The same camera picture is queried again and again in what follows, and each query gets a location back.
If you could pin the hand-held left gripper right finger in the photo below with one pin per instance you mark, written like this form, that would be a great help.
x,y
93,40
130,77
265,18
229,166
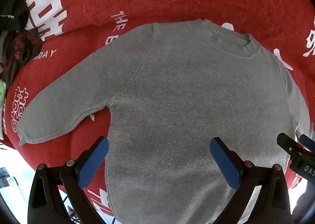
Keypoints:
x,y
225,160

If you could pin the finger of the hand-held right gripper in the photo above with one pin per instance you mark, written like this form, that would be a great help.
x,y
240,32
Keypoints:
x,y
290,144
308,141

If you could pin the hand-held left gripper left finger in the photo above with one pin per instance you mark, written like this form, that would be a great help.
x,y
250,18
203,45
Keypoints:
x,y
94,157

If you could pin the grey sweater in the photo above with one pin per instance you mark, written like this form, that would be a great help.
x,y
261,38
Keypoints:
x,y
187,105

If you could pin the green cloth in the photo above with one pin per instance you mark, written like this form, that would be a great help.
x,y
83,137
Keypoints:
x,y
2,93

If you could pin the dark red patterned cloth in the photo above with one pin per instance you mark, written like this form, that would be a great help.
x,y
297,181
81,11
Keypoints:
x,y
21,49

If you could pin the black cloth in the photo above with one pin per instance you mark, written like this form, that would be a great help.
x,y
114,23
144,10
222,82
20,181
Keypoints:
x,y
13,15

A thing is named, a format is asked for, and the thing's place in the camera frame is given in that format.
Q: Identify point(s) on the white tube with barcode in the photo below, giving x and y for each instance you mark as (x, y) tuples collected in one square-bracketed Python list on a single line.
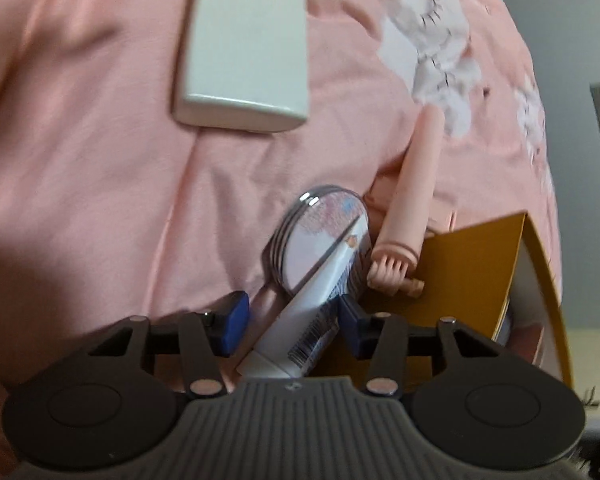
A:
[(300, 325)]

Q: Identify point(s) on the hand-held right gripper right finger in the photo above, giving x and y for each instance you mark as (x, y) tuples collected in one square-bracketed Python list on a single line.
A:
[(355, 327)]

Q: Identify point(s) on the orange cardboard box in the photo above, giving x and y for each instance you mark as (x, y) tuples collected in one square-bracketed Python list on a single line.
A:
[(470, 270)]

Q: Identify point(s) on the small pink case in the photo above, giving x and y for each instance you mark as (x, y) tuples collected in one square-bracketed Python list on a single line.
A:
[(442, 221)]

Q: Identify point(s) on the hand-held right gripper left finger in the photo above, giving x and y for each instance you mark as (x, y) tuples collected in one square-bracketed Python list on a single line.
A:
[(232, 325)]

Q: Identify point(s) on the round silver mirror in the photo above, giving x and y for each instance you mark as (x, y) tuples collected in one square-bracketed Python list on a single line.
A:
[(305, 230)]

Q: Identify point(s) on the pink cloud print blanket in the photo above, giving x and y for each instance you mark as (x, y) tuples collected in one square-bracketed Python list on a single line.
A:
[(80, 160)]

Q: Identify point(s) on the white rectangular box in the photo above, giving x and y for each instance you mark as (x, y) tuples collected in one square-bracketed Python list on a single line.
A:
[(245, 35)]

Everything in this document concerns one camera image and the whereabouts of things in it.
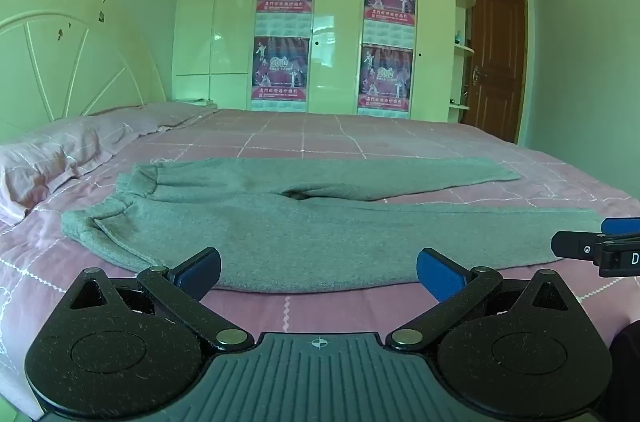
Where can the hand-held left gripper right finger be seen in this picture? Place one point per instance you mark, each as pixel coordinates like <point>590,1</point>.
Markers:
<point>440,274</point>

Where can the grey pants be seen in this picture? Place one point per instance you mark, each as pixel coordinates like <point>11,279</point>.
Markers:
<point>300,237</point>

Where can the cream wooden headboard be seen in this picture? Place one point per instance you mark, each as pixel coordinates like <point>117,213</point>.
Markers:
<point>65,52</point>

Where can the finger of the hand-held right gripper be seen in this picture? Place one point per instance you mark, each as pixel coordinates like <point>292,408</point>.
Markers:
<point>622,226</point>
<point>572,244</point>

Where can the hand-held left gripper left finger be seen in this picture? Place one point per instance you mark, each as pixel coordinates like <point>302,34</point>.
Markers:
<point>200,271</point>

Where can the cream corner shelf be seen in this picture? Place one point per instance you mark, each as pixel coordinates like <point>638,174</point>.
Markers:
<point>462,52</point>

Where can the brown wooden door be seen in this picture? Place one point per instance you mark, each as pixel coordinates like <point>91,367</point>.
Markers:
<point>495,62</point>

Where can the pink pillow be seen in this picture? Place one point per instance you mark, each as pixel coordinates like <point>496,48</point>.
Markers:
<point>55,152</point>

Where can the pink checked bed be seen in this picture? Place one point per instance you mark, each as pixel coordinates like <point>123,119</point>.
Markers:
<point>400,137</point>

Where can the cream glossy wardrobe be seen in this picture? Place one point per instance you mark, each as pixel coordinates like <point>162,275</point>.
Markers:
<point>335,2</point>

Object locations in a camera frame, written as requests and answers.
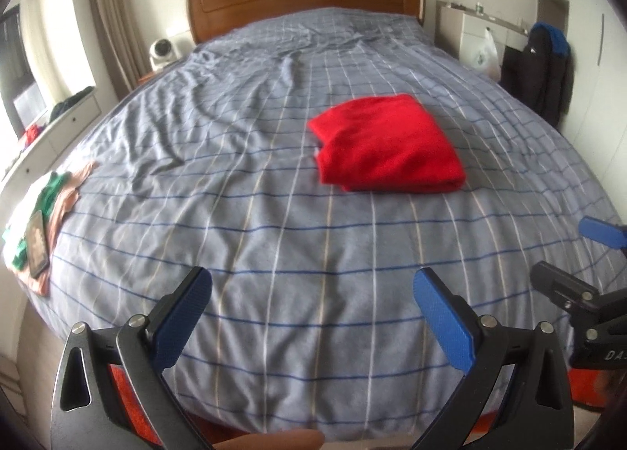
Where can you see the window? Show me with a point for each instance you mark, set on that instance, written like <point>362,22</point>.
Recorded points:
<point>14,68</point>

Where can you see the white plastic bag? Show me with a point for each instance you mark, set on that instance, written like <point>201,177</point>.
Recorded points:
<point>482,55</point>

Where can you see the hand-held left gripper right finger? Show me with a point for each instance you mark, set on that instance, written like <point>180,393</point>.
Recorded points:
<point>443,313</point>

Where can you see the white dresser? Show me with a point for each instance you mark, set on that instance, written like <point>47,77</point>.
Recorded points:
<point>63,131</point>

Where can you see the white round fan heater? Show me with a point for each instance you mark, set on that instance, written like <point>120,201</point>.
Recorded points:
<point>161,52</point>

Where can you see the small red cloth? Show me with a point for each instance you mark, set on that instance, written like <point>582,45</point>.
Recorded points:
··········
◆ What you need to do ◆
Make an exact copy of the records shown above, without the pictures.

◆ Solution to this task ◆
The same camera picture is queried again and again in what follows, and each query gets a location back.
If you could pin the hand-held left gripper right finger in the photo below with one pin per instance you mark, written like this form, that would be a great help.
x,y
93,40
130,77
265,18
229,166
Keypoints:
x,y
225,160

If you could pin the finger of the hand-held right gripper in the photo above with one pin per instance you mark, written like this form, that would be a great help.
x,y
240,32
Keypoints:
x,y
290,144
308,141

If you could pin the hand-held left gripper left finger in the photo above with one pin per instance you mark, written like this form, that would be a great help.
x,y
250,18
203,45
Keypoints:
x,y
94,157

If you could pin the grey sweater in the photo above with one pin per instance you mark, written like this form, that would be a great help.
x,y
261,38
Keypoints:
x,y
187,105

If you could pin the green cloth in the photo above with one pin per instance you mark, written like this form, that would be a great help.
x,y
83,137
Keypoints:
x,y
2,93

If you could pin the dark red patterned cloth in the photo above with one pin per instance you mark, written like this form, that would be a great help.
x,y
297,181
81,11
Keypoints:
x,y
21,49

If you could pin the black cloth in the photo above with one pin per instance you mark, written like this form, that would be a great help.
x,y
114,23
144,10
222,82
20,181
Keypoints:
x,y
13,15

A thing is named, a format is asked for, and the thing's place in the camera frame is given in that format.
Q: Identify point(s) on the white tube with barcode in the photo below, giving x and y for each instance you mark as (x, y) tuples collected in one square-bracketed Python list on a single line.
A:
[(300, 325)]

Q: Identify point(s) on the hand-held right gripper right finger in the photo above, giving x and y for each instance you mark as (x, y) tuples collected in one square-bracketed Python list on a single line.
A:
[(355, 327)]

Q: Identify point(s) on the orange cardboard box in the photo above, giving x and y for each instance you mark as (x, y) tuples collected in one square-bracketed Python list on a single line.
A:
[(470, 270)]

Q: Identify point(s) on the small pink case in the photo above, giving x and y for each instance you mark as (x, y) tuples collected in one square-bracketed Python list on a single line.
A:
[(442, 221)]

Q: Identify point(s) on the hand-held right gripper left finger in the photo above, giving x and y for each instance you mark as (x, y) tuples collected in one square-bracketed Python list on a single line.
A:
[(232, 325)]

Q: Identify point(s) on the round silver mirror in the photo above, giving x and y for each instance you mark as (x, y) tuples collected in one square-bracketed Python list on a single line.
A:
[(305, 230)]

Q: Identify point(s) on the pink cloud print blanket in the photo above, giving x and y for each instance you mark as (x, y) tuples collected in one square-bracketed Python list on a single line.
A:
[(80, 160)]

Q: Identify point(s) on the white rectangular box in the photo above, giving x and y for each instance you mark as (x, y) tuples collected in one square-bracketed Python list on a single line.
A:
[(245, 35)]

Everything in this document concerns one camera image and the whereabouts of things in it.
Where can the hand-held left gripper right finger be seen in this picture? Place one point per instance you mark, each as pixel coordinates like <point>590,1</point>.
Markers:
<point>440,274</point>

Where can the grey pants be seen in this picture? Place one point per instance you mark, each as pixel coordinates like <point>11,279</point>.
Markers:
<point>300,237</point>

Where can the cream wooden headboard be seen in this picture? Place one point per instance you mark, each as pixel coordinates like <point>117,213</point>.
Markers:
<point>65,52</point>

Where can the finger of the hand-held right gripper be seen in this picture? Place one point per instance you mark, each as pixel coordinates like <point>292,408</point>.
Markers:
<point>622,226</point>
<point>572,244</point>

Where can the hand-held left gripper left finger be seen in this picture? Place one point per instance you mark, each as pixel coordinates like <point>302,34</point>.
Markers:
<point>200,271</point>

Where can the cream corner shelf be seen in this picture? Place one point per instance you mark, each as pixel coordinates like <point>638,174</point>.
Markers:
<point>462,52</point>

Where can the brown wooden door be seen in this picture? Place one point per instance you mark, each as pixel coordinates like <point>91,367</point>.
Markers:
<point>495,62</point>

Where can the pink pillow be seen in this picture? Place one point per instance you mark, each as pixel coordinates like <point>496,48</point>.
Markers:
<point>55,152</point>

Where can the pink checked bed be seen in this picture? Place one point per instance you mark, each as pixel coordinates like <point>123,119</point>.
Markers:
<point>400,137</point>

Where can the cream glossy wardrobe be seen in this picture? Place one point per instance you mark, each as pixel coordinates like <point>162,275</point>.
Markers:
<point>335,2</point>

Object locations in a camera frame, written as requests and answers.
Where can you see the window? Show me with a point for each instance you mark, set on that instance, written like <point>362,22</point>.
Recorded points:
<point>14,68</point>

Where can you see the white plastic bag? Show me with a point for each instance you mark, set on that instance, written like <point>201,177</point>.
Recorded points:
<point>482,55</point>

Where can you see the hand-held left gripper right finger? Show me with a point for each instance you mark, set on that instance, written like <point>180,393</point>.
Recorded points:
<point>443,313</point>

Where can you see the white dresser? Show me with a point for each instance you mark, set on that instance, written like <point>47,77</point>.
Recorded points:
<point>63,131</point>

Where can you see the white round fan heater? Show me with a point for each instance you mark, set on that instance, written like <point>120,201</point>.
Recorded points:
<point>161,52</point>

Where can you see the small red cloth? Show me with a point for each instance you mark, set on that instance, written like <point>582,45</point>.
Recorded points:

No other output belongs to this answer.